Introduction

In this post, we derive an explicit formula for the gradient of the scaled dot-product attention map. Then, we numerically verify the formula’s correctness using PyTorch’s gradcheck() function.

$$ \newcommand{\Attn}{\mathrm{Att}} \newcommand{\bR}{\mathbb{R}} \newcommand{\sL}{\mathscr{L}} \newcommand{\tr}{\mathrm{tr}} \definecolor{lesserbox}{rgb}{0.85, 0.95, 1.0} \definecolor{magicmint}{rgb}{0.67, 0.94, 0.82} $$

Dot-product attention

We begin by defining

$$ \Theta = \bR^{n \times d} \times \bR^{n \times d} \times \bR^{n \times d} $$

with generic element \(\theta = (Q, K, V)\).
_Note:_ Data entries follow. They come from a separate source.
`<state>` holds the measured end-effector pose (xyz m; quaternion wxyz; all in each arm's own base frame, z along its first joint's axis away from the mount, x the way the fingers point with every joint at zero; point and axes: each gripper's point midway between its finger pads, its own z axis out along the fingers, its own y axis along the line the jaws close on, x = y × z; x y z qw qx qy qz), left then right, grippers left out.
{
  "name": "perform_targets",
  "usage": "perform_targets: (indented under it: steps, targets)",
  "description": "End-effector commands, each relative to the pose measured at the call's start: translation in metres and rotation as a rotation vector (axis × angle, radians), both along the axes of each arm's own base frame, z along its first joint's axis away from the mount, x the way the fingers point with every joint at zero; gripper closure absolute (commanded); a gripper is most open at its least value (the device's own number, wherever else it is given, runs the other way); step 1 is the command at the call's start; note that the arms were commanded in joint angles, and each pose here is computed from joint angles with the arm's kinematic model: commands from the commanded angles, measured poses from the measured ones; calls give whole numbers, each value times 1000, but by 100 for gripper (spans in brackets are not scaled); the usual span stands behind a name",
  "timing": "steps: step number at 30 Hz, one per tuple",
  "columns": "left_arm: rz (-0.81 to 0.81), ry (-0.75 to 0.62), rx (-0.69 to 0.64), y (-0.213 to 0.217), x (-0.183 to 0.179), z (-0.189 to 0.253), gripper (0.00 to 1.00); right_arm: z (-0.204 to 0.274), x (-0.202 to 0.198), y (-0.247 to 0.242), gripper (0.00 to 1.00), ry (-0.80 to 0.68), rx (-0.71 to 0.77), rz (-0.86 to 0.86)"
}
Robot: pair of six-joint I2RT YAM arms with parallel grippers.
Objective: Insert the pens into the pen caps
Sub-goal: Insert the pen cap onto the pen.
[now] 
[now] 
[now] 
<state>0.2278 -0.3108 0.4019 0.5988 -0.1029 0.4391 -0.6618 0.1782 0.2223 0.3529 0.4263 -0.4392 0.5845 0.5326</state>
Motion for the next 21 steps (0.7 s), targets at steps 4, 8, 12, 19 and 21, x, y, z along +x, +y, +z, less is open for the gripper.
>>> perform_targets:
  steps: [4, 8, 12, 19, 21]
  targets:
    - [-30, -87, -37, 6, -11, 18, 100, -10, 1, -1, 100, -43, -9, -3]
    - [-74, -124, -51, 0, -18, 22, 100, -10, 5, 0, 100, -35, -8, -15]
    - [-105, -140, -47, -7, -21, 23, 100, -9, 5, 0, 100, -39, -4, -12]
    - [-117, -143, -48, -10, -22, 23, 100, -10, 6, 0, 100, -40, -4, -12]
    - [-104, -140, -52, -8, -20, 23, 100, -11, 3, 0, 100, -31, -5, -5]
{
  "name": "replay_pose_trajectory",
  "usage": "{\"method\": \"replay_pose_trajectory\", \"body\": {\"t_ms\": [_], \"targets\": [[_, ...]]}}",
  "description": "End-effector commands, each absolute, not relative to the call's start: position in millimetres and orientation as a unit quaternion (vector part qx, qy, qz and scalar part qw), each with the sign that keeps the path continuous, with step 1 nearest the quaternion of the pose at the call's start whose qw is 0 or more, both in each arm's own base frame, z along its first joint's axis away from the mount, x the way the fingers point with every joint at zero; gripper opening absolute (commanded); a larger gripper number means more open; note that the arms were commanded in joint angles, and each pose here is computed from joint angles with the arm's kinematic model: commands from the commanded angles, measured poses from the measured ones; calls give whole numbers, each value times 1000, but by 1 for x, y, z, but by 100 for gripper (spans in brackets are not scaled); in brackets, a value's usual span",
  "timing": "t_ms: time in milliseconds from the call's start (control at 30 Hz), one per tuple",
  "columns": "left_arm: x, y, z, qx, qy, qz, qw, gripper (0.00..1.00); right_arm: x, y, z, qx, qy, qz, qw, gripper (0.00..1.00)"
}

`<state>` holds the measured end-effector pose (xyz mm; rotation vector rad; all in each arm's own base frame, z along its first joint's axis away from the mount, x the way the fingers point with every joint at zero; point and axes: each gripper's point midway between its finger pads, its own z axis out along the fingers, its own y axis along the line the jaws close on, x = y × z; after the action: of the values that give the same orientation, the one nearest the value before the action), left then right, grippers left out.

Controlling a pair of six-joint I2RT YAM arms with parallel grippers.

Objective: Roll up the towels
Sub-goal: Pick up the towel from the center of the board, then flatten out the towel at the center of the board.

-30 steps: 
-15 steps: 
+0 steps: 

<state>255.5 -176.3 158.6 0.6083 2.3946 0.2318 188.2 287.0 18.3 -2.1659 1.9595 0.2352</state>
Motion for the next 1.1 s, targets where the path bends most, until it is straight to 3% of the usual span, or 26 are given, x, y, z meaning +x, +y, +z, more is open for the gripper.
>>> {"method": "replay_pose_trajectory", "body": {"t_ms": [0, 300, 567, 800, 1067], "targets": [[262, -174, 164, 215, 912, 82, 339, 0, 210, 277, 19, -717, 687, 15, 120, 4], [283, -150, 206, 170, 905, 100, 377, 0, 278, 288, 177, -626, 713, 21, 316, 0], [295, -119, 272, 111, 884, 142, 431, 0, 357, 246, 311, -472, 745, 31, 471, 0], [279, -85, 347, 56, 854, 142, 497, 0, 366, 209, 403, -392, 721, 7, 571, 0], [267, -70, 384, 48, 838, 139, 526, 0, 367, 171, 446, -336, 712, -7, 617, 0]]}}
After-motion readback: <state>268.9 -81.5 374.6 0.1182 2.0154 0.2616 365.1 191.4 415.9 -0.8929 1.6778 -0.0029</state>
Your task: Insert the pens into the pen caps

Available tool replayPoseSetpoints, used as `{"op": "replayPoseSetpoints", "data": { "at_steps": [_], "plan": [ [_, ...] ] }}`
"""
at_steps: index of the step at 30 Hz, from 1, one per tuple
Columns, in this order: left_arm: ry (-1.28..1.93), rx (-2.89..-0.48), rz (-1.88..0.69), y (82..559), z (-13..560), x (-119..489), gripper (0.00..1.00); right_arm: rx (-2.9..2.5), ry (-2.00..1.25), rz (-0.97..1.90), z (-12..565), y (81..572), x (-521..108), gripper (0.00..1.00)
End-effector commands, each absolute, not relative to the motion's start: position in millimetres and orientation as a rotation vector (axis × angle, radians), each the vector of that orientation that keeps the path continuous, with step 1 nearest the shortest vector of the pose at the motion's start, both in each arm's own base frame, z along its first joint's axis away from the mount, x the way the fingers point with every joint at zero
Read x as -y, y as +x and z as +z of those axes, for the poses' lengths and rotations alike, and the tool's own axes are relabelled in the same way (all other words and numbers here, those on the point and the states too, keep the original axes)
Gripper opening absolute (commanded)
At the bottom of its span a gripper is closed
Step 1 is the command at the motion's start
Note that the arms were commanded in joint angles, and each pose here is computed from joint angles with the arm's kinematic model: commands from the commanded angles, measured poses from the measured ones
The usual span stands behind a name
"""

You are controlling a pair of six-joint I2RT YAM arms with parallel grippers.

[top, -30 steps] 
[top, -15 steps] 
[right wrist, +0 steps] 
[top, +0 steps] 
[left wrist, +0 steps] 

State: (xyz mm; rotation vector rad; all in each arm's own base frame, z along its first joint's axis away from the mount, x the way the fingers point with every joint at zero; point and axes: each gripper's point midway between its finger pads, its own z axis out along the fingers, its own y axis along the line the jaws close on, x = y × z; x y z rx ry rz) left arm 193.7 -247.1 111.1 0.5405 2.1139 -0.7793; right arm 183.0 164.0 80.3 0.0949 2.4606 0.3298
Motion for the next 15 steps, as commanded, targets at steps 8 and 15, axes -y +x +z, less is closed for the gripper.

We regard \(\Theta\) as an inner product space with the inner product

$$ \langle (Q_1, K_1, V_1), (Q_2, K_2, V_2) \rangle_\Theta = \langle Q_1, Q_2 \rangle_F + \langle K_1, K_2 \rangle_F + \langle V_1, V_2 \rangle_F. $$

Here, \(\langle A, B \rangle_F = \tr(A^t B)\) is the Frobenius inner product on \(\bR^{n \times d}\).

The dot-product attention map is defined by

$$ \begin{align*} \Attn : \Theta &\to \bR^{n \times d} \\ \theta &\mapsto \Attn(\theta) = \sigma(QK^t) V, \end{align*} $$

where \(\sigma : \bR^n \to \bR^n\) is the softmax map applied row-wise. This means that

$$ \begin{align*} \Attn(\theta) &= \sum_{i=1}^{n} e_i \sigma((e_i^t Q K^t)^t)^t V \\ &= \sum_{i=1}^{n} e_i \sigma(K Q^t e_i)^t V, \end{align*} $$

where \(e_i\) is the \(i\)-th Euclidean basis vector in \(\bR^n\). The “extra” transposes are needed to ensure that the inputs to \(\sigma\) are column vectors, and the outputs of \(\sigma\) are row vectors. For notational convenience, we have chosen not to include the standard scaling factor \(1/\sqrt{d}\) applied to \(QK^t\); the “scaled” case is discussed further below. Also, we have elected to have the dimensions of \(Q, K\) and \(V\) match, since this is typical in applications.

Gradient

Recall that the notion of “gradient” is only well-defined for smooth functions (i.e., smooth real-valued maps). In particular, the “gradient” of \(\Attn\) is not well-defined, so we will work instead with the composition of \(\Attn\) and an (arbitrary) smooth function \(\ell : \bR^{n \times d} \to \bR\).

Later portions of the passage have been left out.